■ **Task**: Pull each line containing "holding" from the data.

• • • • •

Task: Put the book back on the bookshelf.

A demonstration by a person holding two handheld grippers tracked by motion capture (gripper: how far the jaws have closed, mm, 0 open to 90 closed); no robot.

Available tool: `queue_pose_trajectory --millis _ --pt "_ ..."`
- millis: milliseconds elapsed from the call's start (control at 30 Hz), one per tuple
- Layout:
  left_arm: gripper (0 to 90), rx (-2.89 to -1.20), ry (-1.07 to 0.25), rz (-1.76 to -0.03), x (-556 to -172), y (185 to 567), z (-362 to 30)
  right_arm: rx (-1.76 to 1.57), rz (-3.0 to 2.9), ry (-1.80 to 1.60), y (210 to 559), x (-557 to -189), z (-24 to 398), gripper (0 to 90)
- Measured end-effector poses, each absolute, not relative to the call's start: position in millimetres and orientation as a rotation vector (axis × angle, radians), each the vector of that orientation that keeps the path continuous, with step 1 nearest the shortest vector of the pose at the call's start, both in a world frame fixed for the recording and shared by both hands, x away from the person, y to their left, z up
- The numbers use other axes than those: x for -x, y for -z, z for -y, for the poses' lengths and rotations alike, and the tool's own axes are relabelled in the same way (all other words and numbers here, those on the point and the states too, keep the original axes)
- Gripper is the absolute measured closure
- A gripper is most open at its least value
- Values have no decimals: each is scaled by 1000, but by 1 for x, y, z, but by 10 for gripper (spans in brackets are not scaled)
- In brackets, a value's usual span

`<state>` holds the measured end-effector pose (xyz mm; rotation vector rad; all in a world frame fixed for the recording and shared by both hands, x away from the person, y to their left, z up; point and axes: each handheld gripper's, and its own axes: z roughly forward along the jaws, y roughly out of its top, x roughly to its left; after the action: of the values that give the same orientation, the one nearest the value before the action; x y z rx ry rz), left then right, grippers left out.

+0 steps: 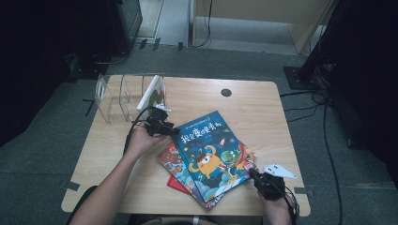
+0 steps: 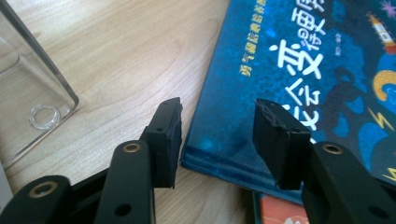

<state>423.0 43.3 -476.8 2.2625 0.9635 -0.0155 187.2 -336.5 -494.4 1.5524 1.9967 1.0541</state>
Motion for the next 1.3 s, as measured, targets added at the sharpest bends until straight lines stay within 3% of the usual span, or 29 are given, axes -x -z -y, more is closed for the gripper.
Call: queue_pose_trajectory --millis 567,1300 --pt "490 -2316 43 -960 -418 477 -40 -1611 -2013 -1040 497 -180 344 883" --pt "490 -2285 44 -1012 -388 477 -54 -1617 -2003 -1069 498 -213 363 883"
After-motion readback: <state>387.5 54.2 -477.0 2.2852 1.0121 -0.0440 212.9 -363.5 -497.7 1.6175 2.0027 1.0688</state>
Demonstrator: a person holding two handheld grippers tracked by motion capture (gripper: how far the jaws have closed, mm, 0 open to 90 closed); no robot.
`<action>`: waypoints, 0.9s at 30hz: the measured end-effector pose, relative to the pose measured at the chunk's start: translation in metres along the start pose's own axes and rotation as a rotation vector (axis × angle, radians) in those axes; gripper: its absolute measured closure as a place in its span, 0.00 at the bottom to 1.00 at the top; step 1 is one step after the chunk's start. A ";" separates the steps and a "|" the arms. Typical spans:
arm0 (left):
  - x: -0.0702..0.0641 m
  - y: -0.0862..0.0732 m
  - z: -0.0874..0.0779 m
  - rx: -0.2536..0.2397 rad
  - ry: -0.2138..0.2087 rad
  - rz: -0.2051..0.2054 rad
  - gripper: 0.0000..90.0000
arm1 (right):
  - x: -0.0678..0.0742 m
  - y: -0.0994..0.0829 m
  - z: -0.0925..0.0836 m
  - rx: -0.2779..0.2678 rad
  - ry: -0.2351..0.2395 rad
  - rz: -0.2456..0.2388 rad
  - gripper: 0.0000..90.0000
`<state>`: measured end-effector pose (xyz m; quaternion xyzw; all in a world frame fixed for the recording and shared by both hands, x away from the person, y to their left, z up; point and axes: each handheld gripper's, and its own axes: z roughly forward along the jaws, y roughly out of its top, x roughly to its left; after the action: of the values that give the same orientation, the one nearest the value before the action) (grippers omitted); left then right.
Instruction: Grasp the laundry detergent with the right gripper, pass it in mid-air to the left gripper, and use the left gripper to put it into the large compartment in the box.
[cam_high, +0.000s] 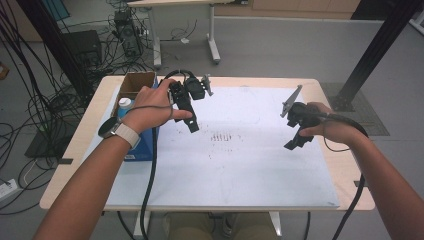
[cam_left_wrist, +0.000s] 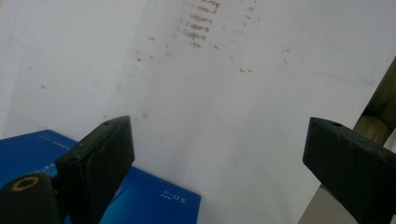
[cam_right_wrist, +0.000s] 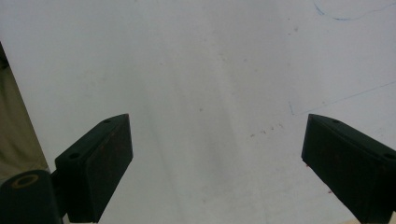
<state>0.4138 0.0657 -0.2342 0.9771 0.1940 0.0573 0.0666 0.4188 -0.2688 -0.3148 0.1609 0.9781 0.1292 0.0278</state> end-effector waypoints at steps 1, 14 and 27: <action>0.000 0.000 0.000 -0.001 0.000 0.001 0.10 | 0.000 0.000 0.000 0.001 -0.001 -0.001 0.10; -0.001 -0.002 0.001 -0.004 -0.001 -0.009 0.11 | 0.000 0.002 0.001 0.001 0.003 -0.007 0.10; 0.001 -0.003 0.002 -0.004 0.002 -0.010 0.11 | 0.001 0.001 0.003 0.004 0.006 -0.005 0.10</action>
<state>0.4137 0.0688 -0.2370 0.9759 0.1987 0.0585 0.0684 0.4189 -0.2669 -0.3171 0.1581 0.9788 0.1276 0.0250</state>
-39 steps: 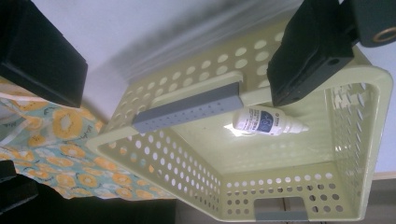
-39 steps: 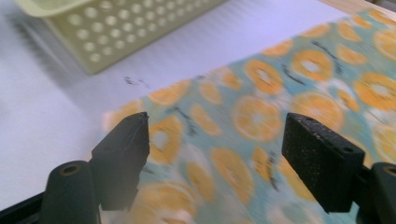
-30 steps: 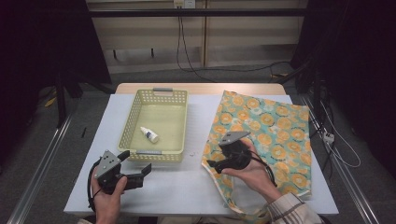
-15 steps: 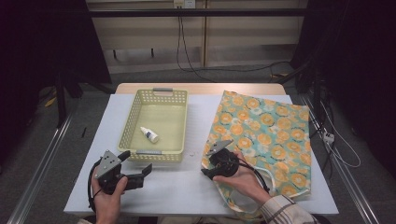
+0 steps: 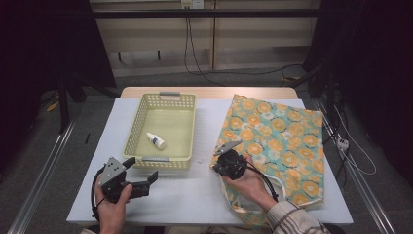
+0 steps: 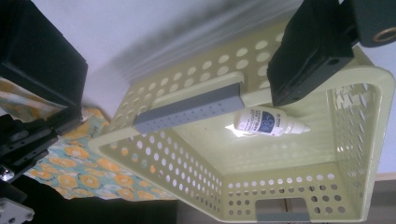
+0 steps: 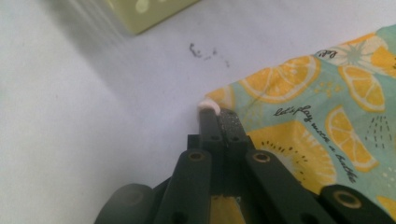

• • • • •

■ **Your solution**:
A demonstration by a person holding two handheld grippers tracked by motion capture (gripper: how far the jaws have closed, mm, 0 open to 90 closed); no robot.
Demonstrator: a person holding two handheld grippers tracked by motion capture (gripper: how far the jaws have closed, mm, 0 open to 90 closed); no robot.

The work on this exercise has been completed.